**Exercise aim:** In the material below, find each line with the string "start" and copy it.
+ + + + +
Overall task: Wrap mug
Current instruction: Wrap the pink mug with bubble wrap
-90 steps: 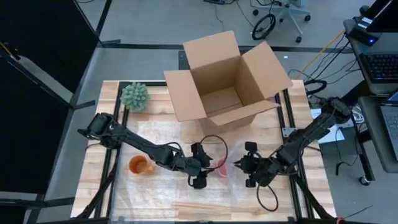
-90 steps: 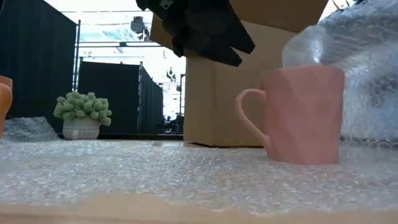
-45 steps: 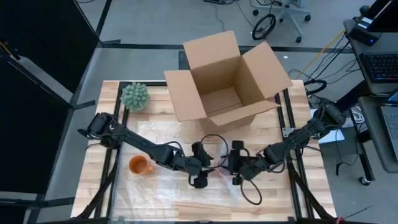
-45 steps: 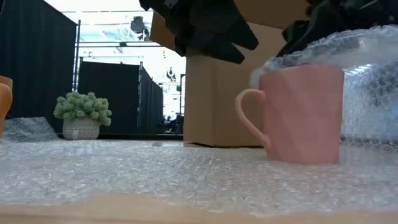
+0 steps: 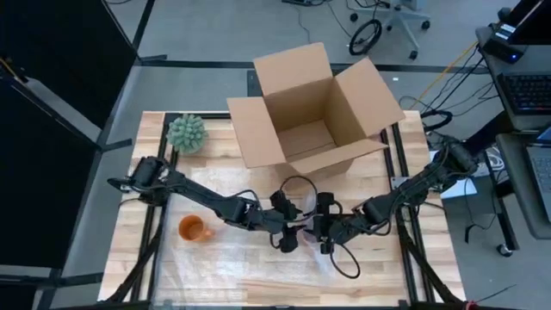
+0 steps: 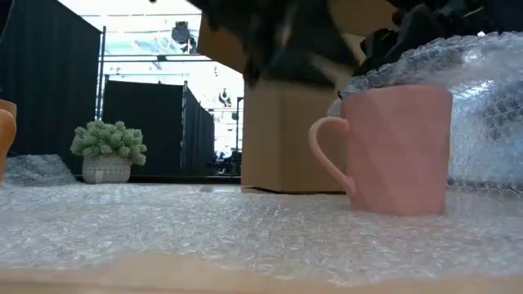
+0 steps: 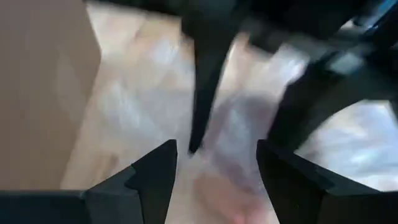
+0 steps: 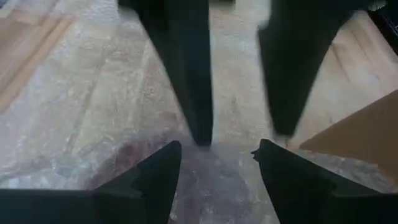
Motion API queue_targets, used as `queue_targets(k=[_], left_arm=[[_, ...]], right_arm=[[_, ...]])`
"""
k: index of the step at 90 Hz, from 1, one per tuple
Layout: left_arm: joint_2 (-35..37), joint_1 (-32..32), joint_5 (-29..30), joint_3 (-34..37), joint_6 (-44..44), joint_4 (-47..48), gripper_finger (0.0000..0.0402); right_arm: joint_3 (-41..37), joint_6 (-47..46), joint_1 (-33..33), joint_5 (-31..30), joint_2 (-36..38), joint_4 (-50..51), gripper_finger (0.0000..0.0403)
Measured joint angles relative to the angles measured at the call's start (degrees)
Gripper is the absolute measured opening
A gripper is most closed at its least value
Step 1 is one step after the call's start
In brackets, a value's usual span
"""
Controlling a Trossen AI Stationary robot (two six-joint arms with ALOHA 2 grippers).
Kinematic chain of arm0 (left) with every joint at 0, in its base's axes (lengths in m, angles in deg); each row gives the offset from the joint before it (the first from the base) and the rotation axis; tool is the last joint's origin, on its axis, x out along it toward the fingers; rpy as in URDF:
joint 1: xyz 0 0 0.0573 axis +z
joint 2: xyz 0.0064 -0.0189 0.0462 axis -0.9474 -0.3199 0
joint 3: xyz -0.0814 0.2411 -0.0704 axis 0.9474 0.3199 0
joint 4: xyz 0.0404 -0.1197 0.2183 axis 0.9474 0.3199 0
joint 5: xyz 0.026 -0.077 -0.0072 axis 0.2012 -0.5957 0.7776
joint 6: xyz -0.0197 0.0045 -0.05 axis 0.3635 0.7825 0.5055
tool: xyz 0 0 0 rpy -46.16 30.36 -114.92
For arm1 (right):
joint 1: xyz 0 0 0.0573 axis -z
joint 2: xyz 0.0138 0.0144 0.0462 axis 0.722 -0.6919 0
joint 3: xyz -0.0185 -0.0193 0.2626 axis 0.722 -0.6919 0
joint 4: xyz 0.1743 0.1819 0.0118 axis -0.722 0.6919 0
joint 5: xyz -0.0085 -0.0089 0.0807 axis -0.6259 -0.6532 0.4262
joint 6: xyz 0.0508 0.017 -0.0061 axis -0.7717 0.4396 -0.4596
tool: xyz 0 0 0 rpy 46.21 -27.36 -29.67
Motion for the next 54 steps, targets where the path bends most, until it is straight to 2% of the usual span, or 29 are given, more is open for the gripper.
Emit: queue_targets(k=[33, 43, 54], left_arm=[[-1.84, 0.27, -1.43, -0.31, 1.47, 0.46, 0.0207], [-1.86, 0.27, -1.47, -0.31, 1.47, 0.61, 0.0207], [-1.86, 0.27, -1.51, -0.31, 1.42, 0.68, 0.0207]], right_arm=[[0.23, 2.45, -0.12, 0.07, 1.54, 1.83, 0.0201], [3.70, -1.44, -0.50, -0.29, 4.10, 8.41, 0.0201], [9.13, -7.33, -0.52, -0.24, 6.81, 22.08, 0.0201]])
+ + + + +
**Written solution:**
Measured joint angles relative to the angles measured at the call's start (degrees)
Step 1 is one step after the call's start

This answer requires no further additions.